Chris Clemons, a defensive end for the Seattle Seahawks, posted on Twitter that it would be “selfish” for an athlete to come out, as it would entail “trying to make themselves bigger than the team” and would “separate a locker room and divide a team.” Louisiana State University football coach Les Miles said recently that if a player on his team came out, he would have to assess “how I saw locker rooms and how I saw travel and how I saw staying in hotel rooms and how I saw those things. If that’s not an issue, I think things could be resolved.” LSU running back Alfred Blue also let loose with stereotypes of gay men as unmanly: “Football is supposed to be this violent sport—this aggressive sport that grown men are supposed to play,” he said. “Ain’t no little boys out here between them lines. So if you gay, we look at you as a sissy. You know? Like, how you going to say you can do what we do and you want a man?” (Blue later apologized.) Even otherwise sympathetic commentators, like Pro Football Talk’s Mike Florio, suggest that having a teammate come out as gay would “create a major distraction for himself, his teammates, and his entire organization.”

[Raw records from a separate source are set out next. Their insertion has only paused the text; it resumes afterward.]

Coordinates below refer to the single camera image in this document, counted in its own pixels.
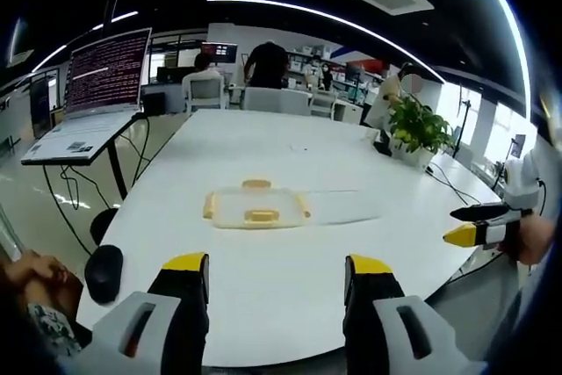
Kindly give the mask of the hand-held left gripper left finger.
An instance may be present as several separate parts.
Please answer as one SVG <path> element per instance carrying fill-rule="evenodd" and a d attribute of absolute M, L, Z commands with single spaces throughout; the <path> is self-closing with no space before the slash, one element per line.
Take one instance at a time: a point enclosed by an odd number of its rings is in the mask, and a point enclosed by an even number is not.
<path fill-rule="evenodd" d="M 91 374 L 200 374 L 209 331 L 209 255 L 176 256 L 92 329 Z"/>

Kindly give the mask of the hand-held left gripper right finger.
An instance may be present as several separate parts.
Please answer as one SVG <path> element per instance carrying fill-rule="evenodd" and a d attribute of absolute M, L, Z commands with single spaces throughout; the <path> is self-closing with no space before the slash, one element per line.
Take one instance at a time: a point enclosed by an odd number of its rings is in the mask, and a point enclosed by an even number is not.
<path fill-rule="evenodd" d="M 348 374 L 480 374 L 454 328 L 418 296 L 407 296 L 378 259 L 345 258 L 343 335 Z"/>

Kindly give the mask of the person's right hand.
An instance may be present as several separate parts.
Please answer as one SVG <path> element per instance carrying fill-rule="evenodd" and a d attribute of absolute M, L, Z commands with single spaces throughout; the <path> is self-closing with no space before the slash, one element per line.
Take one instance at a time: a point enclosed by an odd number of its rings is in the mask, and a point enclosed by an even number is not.
<path fill-rule="evenodd" d="M 504 240 L 498 247 L 517 262 L 532 266 L 538 264 L 545 256 L 555 233 L 555 223 L 535 214 L 520 220 L 519 232 L 515 236 L 514 247 Z"/>

Those arguments should sound familiar—every last one of them was tossed around by those who supported the U.S. military’s ban on openly gay troops. It would undermine group cohesion and hurt the mission, they warned. It would mean putting the individual above the group. It would cause chaos in the showers and locker rooms. It would be a “distraction.”
Yet in the years leading up to the 2011 repeal of “don’t ask, don’t tell” and in the years since its demise, every last empirical argument has been dismantled, leaving only the moral and religious claims of anti-gay advocates in their place. So what are the lessons we can learn from the research and reality of ending DADT as we move into an era of openly gay professional athletes?
First, concerns about privacy in the showers, team cohesion, and mission effectiveness turn out to be unfounded. The data on this are overwhelming. A large body of military, organizational, psychological, and workplace research dating back to World War II shows that it’s not social cohesion but what researchers call “task cohesion” that matters to achieving a group mission. Berkeley psychologist Robert MacCoun, who contributed to a RAND Corp. study that the Pentagon commissioned when it first considered openly gay service in 1993, later published the results of an extensive review of 50 years of research covering nearly 200 publications. MacCoun concluded that “it is task cohesion, not social cohesion or group pride, that drives group performance. This conclusion is consistent with the results of hundreds of studies in the industrial-organizational psychology literature.” In other words, it’s a myth that group members have to share the same values, or even like each other, to work together effectively. The positive correlation between group cohesion and mission performance results not from affection but from group members being mutually committed to the task at hand.
Even if you’re skeptical of this research and believe that social cohesion matters, there’s no evidence that the presence of open gays undermines social cohesion in organizations like the military, the workplace, or sports teams. That’s especially true in today’s society, with acceptance of homosexuality at unprecedented levels. Of course, many group members may not like gay people. But as an empirical question—what is its impact on cohesion and effectiveness?—research shows it’s a nonissue.